§ **Problem to solve**
Once you have checked the records that follow, state how many of their lines hold "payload", giving the number only.

**** Dataset content

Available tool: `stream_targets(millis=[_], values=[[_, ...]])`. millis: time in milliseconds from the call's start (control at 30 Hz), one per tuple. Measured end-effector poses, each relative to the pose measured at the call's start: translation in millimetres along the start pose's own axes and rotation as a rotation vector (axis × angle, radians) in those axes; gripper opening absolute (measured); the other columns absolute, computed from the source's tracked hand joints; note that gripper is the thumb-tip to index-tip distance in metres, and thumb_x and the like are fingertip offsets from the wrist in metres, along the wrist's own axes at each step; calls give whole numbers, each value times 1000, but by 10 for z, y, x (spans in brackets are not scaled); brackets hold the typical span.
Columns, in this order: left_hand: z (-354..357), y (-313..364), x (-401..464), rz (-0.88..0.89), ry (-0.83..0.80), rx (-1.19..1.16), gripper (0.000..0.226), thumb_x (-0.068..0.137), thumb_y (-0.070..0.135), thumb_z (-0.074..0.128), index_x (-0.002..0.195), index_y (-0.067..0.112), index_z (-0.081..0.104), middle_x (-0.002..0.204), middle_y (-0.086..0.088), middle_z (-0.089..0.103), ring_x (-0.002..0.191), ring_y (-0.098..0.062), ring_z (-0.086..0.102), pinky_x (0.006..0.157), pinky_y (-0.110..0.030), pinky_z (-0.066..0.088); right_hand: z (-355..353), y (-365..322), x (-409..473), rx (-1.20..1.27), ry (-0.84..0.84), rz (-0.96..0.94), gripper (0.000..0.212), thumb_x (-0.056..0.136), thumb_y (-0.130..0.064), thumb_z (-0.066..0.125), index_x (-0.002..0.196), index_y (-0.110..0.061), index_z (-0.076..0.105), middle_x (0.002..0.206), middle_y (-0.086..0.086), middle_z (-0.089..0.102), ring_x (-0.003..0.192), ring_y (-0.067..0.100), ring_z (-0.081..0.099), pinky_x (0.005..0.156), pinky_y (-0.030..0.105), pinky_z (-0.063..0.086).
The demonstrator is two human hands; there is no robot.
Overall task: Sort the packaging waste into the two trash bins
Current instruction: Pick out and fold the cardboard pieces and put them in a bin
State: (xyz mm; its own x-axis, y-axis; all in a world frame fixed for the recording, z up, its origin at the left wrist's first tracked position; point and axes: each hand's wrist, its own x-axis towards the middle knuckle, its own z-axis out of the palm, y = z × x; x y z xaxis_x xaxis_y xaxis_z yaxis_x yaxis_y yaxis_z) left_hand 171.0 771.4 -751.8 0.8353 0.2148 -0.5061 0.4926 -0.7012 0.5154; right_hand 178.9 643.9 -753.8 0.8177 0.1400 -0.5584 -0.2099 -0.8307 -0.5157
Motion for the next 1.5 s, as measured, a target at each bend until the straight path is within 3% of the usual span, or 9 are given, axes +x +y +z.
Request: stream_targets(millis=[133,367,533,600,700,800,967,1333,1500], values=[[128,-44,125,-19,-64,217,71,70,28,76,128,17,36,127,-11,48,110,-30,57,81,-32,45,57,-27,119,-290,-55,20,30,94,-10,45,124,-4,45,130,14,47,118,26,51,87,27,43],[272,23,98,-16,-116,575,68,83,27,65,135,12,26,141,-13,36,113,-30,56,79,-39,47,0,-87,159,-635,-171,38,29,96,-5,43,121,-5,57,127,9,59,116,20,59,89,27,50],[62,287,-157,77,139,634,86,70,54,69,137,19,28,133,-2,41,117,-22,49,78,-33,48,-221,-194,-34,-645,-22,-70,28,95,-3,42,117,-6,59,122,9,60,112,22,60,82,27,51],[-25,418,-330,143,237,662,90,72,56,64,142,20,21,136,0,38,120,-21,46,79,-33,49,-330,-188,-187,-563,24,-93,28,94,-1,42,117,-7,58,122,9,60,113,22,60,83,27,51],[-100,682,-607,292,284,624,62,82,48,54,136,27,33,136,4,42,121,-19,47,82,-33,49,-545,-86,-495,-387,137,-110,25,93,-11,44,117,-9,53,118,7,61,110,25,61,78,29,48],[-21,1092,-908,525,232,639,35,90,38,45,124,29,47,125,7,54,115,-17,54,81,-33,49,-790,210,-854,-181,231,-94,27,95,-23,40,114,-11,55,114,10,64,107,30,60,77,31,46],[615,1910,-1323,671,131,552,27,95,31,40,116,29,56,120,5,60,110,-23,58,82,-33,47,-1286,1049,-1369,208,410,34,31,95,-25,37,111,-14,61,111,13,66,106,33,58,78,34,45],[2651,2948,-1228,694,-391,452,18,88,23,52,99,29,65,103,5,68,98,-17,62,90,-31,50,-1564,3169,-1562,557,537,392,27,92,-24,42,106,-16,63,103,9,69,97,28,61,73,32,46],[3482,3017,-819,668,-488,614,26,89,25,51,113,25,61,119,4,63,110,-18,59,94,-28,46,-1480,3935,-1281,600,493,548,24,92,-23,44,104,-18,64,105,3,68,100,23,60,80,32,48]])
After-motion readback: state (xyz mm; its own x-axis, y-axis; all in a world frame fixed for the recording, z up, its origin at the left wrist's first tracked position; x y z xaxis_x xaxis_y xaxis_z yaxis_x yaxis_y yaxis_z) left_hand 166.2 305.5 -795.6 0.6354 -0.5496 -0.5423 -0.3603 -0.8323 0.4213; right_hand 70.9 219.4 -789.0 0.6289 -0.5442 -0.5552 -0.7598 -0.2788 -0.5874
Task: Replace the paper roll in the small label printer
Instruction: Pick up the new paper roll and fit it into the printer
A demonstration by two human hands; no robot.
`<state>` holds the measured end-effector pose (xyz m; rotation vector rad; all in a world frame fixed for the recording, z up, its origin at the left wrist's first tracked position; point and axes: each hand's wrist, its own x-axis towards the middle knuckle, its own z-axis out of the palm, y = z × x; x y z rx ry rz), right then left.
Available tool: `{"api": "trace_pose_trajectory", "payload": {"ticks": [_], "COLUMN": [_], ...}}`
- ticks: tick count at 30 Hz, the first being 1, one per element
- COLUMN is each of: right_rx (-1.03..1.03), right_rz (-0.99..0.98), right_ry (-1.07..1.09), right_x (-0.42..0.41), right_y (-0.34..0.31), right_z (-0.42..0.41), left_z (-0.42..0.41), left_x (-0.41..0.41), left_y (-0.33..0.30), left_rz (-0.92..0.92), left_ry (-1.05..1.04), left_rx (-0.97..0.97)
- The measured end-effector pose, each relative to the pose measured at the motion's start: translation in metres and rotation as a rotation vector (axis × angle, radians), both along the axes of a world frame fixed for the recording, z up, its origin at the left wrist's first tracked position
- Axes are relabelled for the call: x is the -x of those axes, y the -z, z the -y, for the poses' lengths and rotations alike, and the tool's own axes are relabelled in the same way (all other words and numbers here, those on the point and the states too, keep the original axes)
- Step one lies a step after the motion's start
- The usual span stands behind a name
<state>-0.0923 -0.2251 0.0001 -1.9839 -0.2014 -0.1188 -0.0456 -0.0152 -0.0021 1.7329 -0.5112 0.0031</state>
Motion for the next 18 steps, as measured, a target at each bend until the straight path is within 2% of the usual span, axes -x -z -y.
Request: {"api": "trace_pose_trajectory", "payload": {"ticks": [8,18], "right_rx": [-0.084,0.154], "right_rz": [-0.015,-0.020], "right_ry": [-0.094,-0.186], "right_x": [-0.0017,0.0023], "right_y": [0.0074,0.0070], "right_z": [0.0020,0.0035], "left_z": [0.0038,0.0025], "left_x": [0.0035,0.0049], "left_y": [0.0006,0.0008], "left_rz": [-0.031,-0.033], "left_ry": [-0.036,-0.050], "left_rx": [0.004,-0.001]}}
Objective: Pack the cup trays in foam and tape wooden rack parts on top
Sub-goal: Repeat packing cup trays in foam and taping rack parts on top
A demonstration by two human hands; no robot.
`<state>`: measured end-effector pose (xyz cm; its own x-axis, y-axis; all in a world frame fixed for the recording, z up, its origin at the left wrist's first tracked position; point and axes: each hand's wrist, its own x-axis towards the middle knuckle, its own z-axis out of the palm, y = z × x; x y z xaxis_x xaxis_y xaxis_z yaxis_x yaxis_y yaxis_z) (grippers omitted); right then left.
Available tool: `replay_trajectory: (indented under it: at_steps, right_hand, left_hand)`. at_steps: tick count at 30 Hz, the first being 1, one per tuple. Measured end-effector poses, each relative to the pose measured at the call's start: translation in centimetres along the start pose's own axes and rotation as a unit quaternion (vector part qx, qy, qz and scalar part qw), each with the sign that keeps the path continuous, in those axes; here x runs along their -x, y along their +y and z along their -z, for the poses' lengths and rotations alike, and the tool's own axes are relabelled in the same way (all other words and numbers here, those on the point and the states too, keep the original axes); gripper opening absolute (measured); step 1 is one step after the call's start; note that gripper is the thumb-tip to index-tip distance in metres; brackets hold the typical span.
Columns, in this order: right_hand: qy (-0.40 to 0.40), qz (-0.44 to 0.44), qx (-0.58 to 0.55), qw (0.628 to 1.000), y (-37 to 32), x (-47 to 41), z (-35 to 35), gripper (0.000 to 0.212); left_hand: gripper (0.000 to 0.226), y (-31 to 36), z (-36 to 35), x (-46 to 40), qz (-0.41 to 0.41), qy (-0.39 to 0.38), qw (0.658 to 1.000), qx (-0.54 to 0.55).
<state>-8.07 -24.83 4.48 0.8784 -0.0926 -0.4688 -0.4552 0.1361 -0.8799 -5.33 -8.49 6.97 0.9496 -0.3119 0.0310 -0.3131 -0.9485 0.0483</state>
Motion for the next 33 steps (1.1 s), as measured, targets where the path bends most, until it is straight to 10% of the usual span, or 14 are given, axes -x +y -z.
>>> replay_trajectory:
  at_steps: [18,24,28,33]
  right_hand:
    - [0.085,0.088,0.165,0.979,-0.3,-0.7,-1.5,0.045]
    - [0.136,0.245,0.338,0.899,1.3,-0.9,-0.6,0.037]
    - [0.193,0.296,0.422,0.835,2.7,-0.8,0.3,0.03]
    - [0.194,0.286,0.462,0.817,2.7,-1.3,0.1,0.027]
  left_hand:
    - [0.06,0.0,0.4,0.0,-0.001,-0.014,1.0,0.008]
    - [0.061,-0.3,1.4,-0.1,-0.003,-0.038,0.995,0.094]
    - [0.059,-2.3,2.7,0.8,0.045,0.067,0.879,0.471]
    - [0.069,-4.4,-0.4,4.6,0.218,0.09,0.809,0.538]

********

§ **Answer section**
2